Ramon equipped himself with brushes and paint to transform photos of himself and friends who had been on the trip into paintings. For this, he resorted to the technique he has been developing: the exercise of collecting fragments of environments wherever he goes and using them as a basis for the works. The fragments taken directly from the wall generate, at first, an abstraction laden with memory and the artist's intimate interest in transforming something momentary into permanent. Then, the abstraction dialogues with the painting of riverine characters who receive fairy colors, such as fluorescent orange and hot pink, inserted in the scenes to emphasize the vivid, beautiful and so Brazilian aspect of Pará.

 

And that is how riverside children like Suzane, Victor Hugo, Fernando and their parents, uncles and cousins ​​leave Ilha do Combu, 10 minutes by boat from Belém, rarely noticed by the local authorities, to the world.

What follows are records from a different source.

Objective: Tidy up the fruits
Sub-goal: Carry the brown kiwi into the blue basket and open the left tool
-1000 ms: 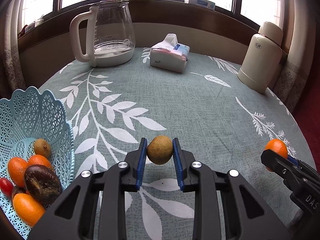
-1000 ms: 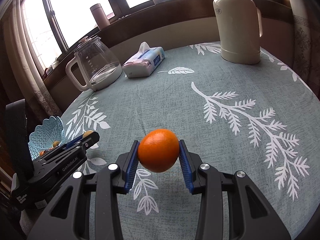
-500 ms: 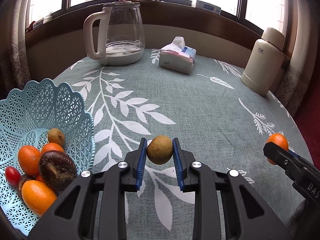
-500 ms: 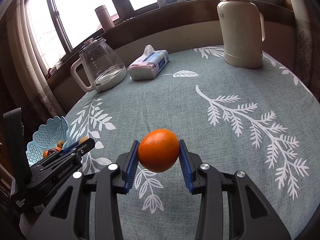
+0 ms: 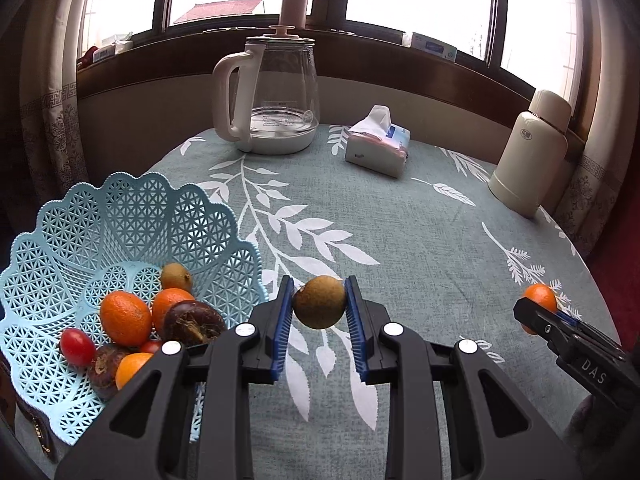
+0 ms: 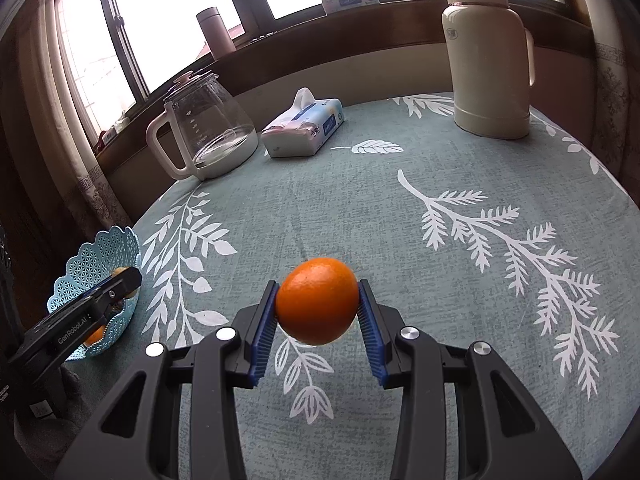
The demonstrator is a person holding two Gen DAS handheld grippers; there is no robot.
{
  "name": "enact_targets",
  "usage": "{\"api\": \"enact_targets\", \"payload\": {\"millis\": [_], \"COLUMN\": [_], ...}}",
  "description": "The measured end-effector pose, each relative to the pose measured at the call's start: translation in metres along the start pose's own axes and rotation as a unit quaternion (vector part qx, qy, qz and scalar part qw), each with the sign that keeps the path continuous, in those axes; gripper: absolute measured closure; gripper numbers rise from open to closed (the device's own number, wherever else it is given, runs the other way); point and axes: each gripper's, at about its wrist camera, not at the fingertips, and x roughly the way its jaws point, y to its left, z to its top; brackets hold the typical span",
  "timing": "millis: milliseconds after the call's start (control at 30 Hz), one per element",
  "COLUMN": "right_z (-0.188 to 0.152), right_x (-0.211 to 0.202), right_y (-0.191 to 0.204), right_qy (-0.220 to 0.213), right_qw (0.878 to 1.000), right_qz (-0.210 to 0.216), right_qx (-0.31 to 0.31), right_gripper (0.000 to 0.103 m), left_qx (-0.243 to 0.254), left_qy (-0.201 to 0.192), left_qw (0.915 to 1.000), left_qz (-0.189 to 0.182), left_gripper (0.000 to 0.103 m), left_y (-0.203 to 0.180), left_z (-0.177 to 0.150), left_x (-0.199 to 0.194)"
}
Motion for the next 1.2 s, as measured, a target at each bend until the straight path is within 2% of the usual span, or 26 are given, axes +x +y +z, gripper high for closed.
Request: {"api": "enact_targets", "payload": {"millis": [567, 967, 1200], "right_z": [-0.002, -0.002, -0.002], "right_x": [0.002, 0.002, 0.002], "right_y": [0.002, 0.002, 0.002], "right_qy": [0.002, 0.003, 0.003], "right_qw": [1.000, 1.000, 1.000], "right_qz": [0.000, -0.001, -0.001], "right_qx": [-0.007, -0.008, -0.008], "right_gripper": [0.064, 0.064, 0.064], "left_qx": [-0.046, -0.059, -0.082], "left_qy": [-0.009, -0.028, -0.019], "left_qw": [0.9980, 0.9961, 0.9925], "left_qz": [0.043, 0.059, 0.088], "left_gripper": [0.077, 0.077, 0.076], "left_y": [0.054, 0.074, 0.099], "left_z": [0.002, 0.005, 0.000], "left_x": [-0.011, -0.022, -0.018]}}
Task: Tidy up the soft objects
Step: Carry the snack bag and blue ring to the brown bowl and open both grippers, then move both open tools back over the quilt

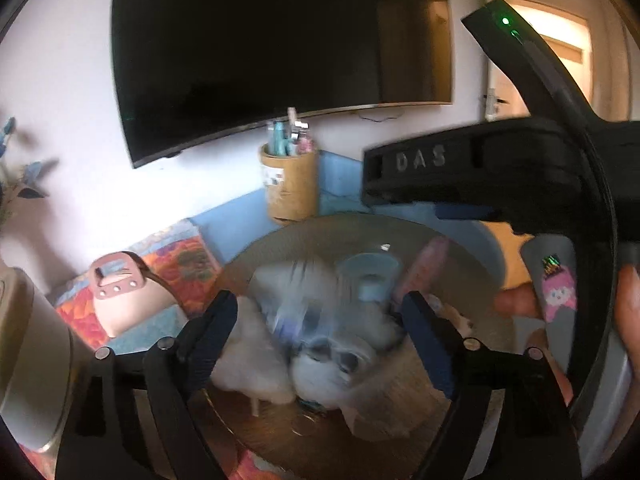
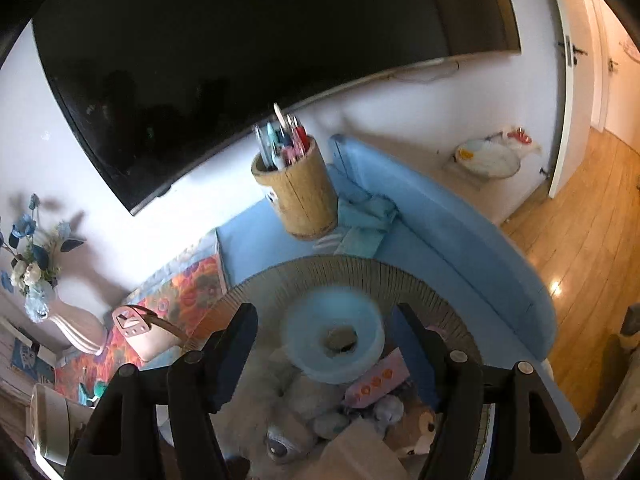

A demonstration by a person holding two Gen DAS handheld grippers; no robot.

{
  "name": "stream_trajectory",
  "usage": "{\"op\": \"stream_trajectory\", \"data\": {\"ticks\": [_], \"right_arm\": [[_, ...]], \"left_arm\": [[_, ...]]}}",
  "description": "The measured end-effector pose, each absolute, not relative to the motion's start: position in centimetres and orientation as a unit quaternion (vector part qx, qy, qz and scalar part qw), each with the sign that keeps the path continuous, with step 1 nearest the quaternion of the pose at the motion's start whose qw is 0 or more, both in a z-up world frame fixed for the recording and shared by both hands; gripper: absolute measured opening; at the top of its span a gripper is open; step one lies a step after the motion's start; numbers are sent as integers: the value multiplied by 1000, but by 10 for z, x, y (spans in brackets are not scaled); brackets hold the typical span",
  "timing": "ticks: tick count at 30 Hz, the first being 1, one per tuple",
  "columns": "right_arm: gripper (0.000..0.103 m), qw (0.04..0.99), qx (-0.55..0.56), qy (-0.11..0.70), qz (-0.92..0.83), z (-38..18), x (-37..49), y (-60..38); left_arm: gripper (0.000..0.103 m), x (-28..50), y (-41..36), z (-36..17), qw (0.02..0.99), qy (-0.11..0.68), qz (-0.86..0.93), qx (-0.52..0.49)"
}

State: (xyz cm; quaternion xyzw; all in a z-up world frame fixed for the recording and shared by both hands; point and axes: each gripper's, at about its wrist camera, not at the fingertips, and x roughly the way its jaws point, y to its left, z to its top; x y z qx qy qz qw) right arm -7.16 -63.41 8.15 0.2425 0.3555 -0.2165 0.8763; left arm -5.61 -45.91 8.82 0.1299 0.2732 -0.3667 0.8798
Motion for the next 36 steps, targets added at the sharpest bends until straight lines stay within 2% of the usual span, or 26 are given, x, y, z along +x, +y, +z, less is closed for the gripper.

Human beings initially portrayed by cameras and then immortalized by Ramon's features.

 

Ramon Martins was born in 1981 in the city of São Paulo, SP, but was raised in Minas Gerais. He holds a bachelor's degree in fine arts from the Escola de Arte Guignard, from the State University of Minas Gerais (UEMG) and specializes in paintings, drawings and muralism. In 2016, he painted the mural considered the largest in the world during the third edition of Vulica Brasil, in Minsk, Belarus (formerly Belarus). He has already exhibited his works at fairs such as Art Basel and Scope Miami Beach, both in the United States. It includes collections from institutions such as the Masp (Museum of Art of São Paulo), the MAM (Museum of Modern Art in Rio de Janeiro) and the Museum of Abolition, in Recife, PE.